Finding the thought behind the feeling

This morning I got a question from a dear someone I met a few months ago when I was volunteering my time at Katie’s Hotline. The answer I gave her may be useful to more than one, so I decided to post it here:
Q: How do you do The Work, if you can not reach your memories about something, but if you just have the feeling?
A: Hi, this is what I do in that situation. There are several options:
- Go very still and get really in touch with the feeling, allow the feeling to become very prominent in your awareness, if you will. And wait. Really, wait. A thought might pop up. Do The Work on the thought that arises. Now, some people try this for three and a half seconds and then say “nothing came up.” And the reminder is: this is meditation, give yourself to the process, give it enough time, five minutes, ten minutes, one hour, your entire life, if it’s the truth what you’re interested in.
- You can also ask the question: if this feeling had a voice, what would it say? and wait, see if you hear something, in your mind.
- Sometimes it helps if you begin to explain how you feel to someone (maybe someone who has done The Work, but this is not necessary), and ask that someone to look for underlying beliefs . When you speak about how you feel, be spontaneous, don’t censor yourself, don’t speak from the motive of trying to find the underlying belief, simply be genuine in explaining how you feel.
- Identify that same feeling on a specific person you know, and answer yourself the question “what do you think their underlying belief is that is making them have that feeling?” Then do the work on that underlying belief as if it was your own.
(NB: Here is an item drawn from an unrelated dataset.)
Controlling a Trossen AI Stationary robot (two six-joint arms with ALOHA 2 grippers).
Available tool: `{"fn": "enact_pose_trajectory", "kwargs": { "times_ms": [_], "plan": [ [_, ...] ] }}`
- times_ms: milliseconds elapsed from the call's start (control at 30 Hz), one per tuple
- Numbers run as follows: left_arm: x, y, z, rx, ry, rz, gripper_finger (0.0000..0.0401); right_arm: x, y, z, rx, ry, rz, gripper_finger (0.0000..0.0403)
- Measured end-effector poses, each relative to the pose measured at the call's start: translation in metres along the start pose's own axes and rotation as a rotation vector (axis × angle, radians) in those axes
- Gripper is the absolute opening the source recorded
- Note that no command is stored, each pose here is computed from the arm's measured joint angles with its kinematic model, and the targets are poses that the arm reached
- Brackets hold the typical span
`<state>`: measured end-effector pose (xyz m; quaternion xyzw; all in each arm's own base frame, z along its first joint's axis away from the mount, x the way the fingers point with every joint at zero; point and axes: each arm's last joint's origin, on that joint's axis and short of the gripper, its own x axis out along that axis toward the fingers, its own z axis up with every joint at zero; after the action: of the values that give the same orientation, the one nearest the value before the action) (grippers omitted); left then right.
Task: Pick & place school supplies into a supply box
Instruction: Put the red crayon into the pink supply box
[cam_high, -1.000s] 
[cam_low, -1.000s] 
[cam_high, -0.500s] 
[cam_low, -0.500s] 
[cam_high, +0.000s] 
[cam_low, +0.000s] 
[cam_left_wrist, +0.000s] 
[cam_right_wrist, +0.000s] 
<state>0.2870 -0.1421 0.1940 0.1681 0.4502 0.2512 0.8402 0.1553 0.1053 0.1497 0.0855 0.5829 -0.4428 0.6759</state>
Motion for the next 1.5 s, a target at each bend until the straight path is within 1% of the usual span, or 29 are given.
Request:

- Ask someone who knows you well, where do you think this feeling comes from, in me? It might be transparent to them, what is still not transparent to you.
- Take a look at your motives for doing The Work. If you’re doing The Work with a motive, with a particular outcome in mind, say, to make sadness go away, the thought that brings the sadness may not show its face, because looking at it may bring some more sadness, and “it” knows you believe you don’t want any more of that. To work with this, go brutally honest and make a list of all the things you think you will get from doing The Work. This is how you discover your motives. And they are not right or wrong. They are what they are. Don’t even try to change them. Just enlighten yourself to them, and ask yourself: “Can I absolutely know it is true that my life would be better if I get what I want from The Work?” Then go back to one of the previous exercises.
- If this fails, investigate on whether you really want to know the truth. Sometimes we just love our dramas a little too much because we think the drama is more exciting than peace, that peace is boring. You can question that, and until it changes just know yourself as someone who loves the drama, without guilt or blame. I actually admitted this to myself this last Sunday, and it was tremendously liberating, because it freed me from the (imagined) prision of trying to be who I’m not. The paradox is: by admitting it, I found peace, and this peace (surprise, surprise) tasted much better than the drama. It’s the truth that sets me free, and sometimes what the truth looks like is: I don’t want to know the truth. Can you be true to that?
Even if all of this fails, there’s no failing in it. Just notice that this is how your mind operates, right now. Then take a break from it: go for a walk, have a cup of tea, take a long shower, and come back to it at another time, or simply drop it, and do The Work on something else. And keep it very simple: pick someone you haven’t forgiven 100 percent, fill a judge your neighbor worksheet on that person, and do The Work on your stressful thoughts about that person. You know the gig.
We begin now.
July 11th, 2007 at 6:54 pm
Hi Eduardo,
This is great, thank you.
And I’d like to add one of my own - sometimes I just question the feeling itself.
e.g. I feel sad - is that true? It has been surprising to find so much under the label of ’sad’ or ‘tired’, once I allow myself to question the feeling.
With love, Jon
July 14th, 2007 at 9:56 am
Thank you, Jon. I have done that also. I forgot to include that in my post. I am glad that you brought it up.